◆ Exercise instructions ◆
Whenever a line in the data holds the string "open", copy that line.

[Data]

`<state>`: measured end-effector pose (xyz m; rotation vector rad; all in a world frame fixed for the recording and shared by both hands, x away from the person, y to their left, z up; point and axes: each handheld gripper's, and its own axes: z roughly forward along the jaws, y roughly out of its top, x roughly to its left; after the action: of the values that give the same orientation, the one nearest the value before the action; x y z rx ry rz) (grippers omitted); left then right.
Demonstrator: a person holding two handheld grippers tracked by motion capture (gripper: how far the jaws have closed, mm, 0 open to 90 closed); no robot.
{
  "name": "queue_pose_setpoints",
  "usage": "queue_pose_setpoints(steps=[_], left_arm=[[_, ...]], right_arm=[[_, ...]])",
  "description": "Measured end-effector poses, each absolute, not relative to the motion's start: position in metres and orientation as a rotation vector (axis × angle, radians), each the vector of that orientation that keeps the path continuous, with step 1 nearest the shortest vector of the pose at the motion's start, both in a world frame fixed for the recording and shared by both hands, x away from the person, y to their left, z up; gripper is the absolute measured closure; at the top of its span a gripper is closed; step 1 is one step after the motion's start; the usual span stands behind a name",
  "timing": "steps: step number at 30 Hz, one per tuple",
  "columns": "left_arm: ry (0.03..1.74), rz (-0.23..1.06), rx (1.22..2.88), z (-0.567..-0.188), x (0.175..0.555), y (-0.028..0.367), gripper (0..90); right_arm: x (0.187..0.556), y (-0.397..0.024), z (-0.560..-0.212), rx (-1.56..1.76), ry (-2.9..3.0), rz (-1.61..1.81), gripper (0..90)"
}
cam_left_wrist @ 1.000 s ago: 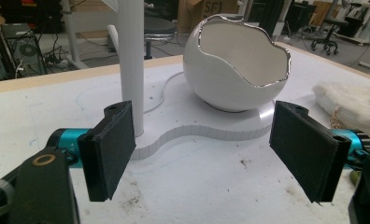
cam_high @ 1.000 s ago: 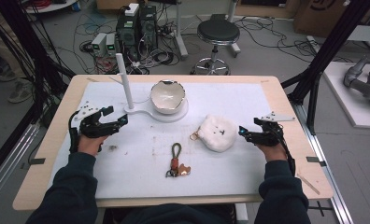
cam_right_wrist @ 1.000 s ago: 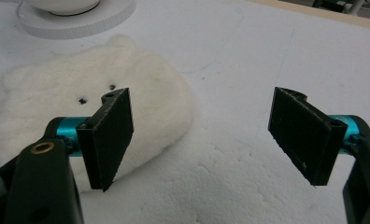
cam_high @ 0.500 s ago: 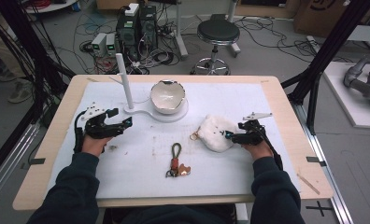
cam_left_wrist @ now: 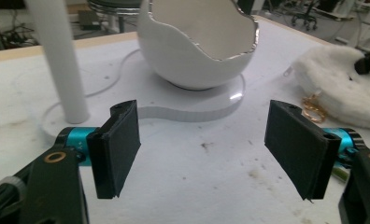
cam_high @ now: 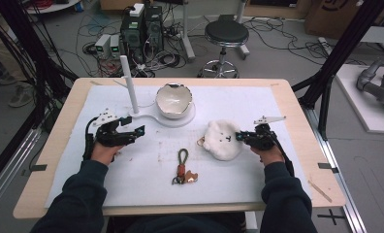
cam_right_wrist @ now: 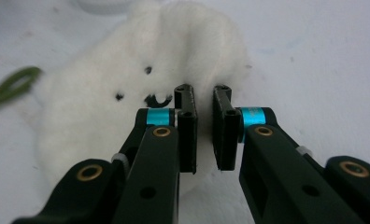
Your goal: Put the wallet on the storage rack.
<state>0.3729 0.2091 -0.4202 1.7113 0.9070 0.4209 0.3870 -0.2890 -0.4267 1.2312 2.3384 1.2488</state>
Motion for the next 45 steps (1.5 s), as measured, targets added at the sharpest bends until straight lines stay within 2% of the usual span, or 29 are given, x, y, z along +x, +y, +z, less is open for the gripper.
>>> queue_pose_setpoints(steps=[6, 11, 16, 26, 27, 28, 29, 30, 33, 39, 45], left_arm=[[0.850, 0.347, 1.713, -0.420, 0.372, 0.191, 31.2], [0.751, 0.286, 1.712, -0.417, 0.369, 0.163, 25.7], [0.692, 0.234, 1.754, -0.420, 0.367, 0.133, 25.6], [0.634, 0.141, 1.800, -0.427, 0.365, 0.110, 25.6], [0.608, 0.110, 1.813, -0.428, 0.364, 0.108, 29.0], [0.608, 0.110, 1.813, -0.428, 0.364, 0.108, 37.9], [0.569, 0.093, 1.827, -0.428, 0.363, 0.108, 37.9], [0.533, 0.102, 1.856, -0.427, 0.360, 0.107, 50.8], [0.515, 0.135, 1.884, -0.425, 0.358, 0.108, 74.4], [0.511, 0.188, 1.892, -0.423, 0.358, 0.113, 77.0], [0.540, 0.207, 1.844, -0.419, 0.360, 0.120, 77.1]], right_arm=[[0.377, -0.278, -0.410, 1.076, 2.250, 1.390, 84.3], [0.373, -0.269, -0.403, 1.024, 2.202, 1.464, 84.7], [0.366, -0.257, -0.392, 0.958, 2.135, 1.626, 84.8], [0.359, -0.224, -0.387, 0.828, 2.191, 1.781, 84.8], [0.357, -0.217, -0.387, 0.789, 2.221, 1.801, 84.7], [0.356, -0.214, -0.387, 0.777, 2.235, 1.796, 84.7], [0.356, -0.214, -0.387, 0.777, 2.235, 1.796, 84.7], [0.356, -0.211, -0.387, 0.748, 2.255, 1.786, 84.6], [0.356, -0.207, -0.388, 0.719, 2.292, 1.715, 83.5], [0.359, -0.208, -0.393, 0.688, 2.345, 1.543, 79.5], [0.357, -0.204, -0.395, 0.592, 2.397, 1.466, 82.5]])
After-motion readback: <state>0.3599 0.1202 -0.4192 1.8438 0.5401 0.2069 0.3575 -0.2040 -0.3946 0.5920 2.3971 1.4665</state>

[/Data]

◆ Solution for this exercise ◆
Demonstrator: a person holding two handheld grippers tracked by motion capture (gripper: how far the jaws have closed, mm, 0 open to 90 closed); no robot.
Motion for the next 45 steps (1.5 s), as measured, targets added at the sharpest bends until straight lines stay within 2% of the usual span, or 29 are given, x, y, z along +x, +y, +z, less is open for the gripper.

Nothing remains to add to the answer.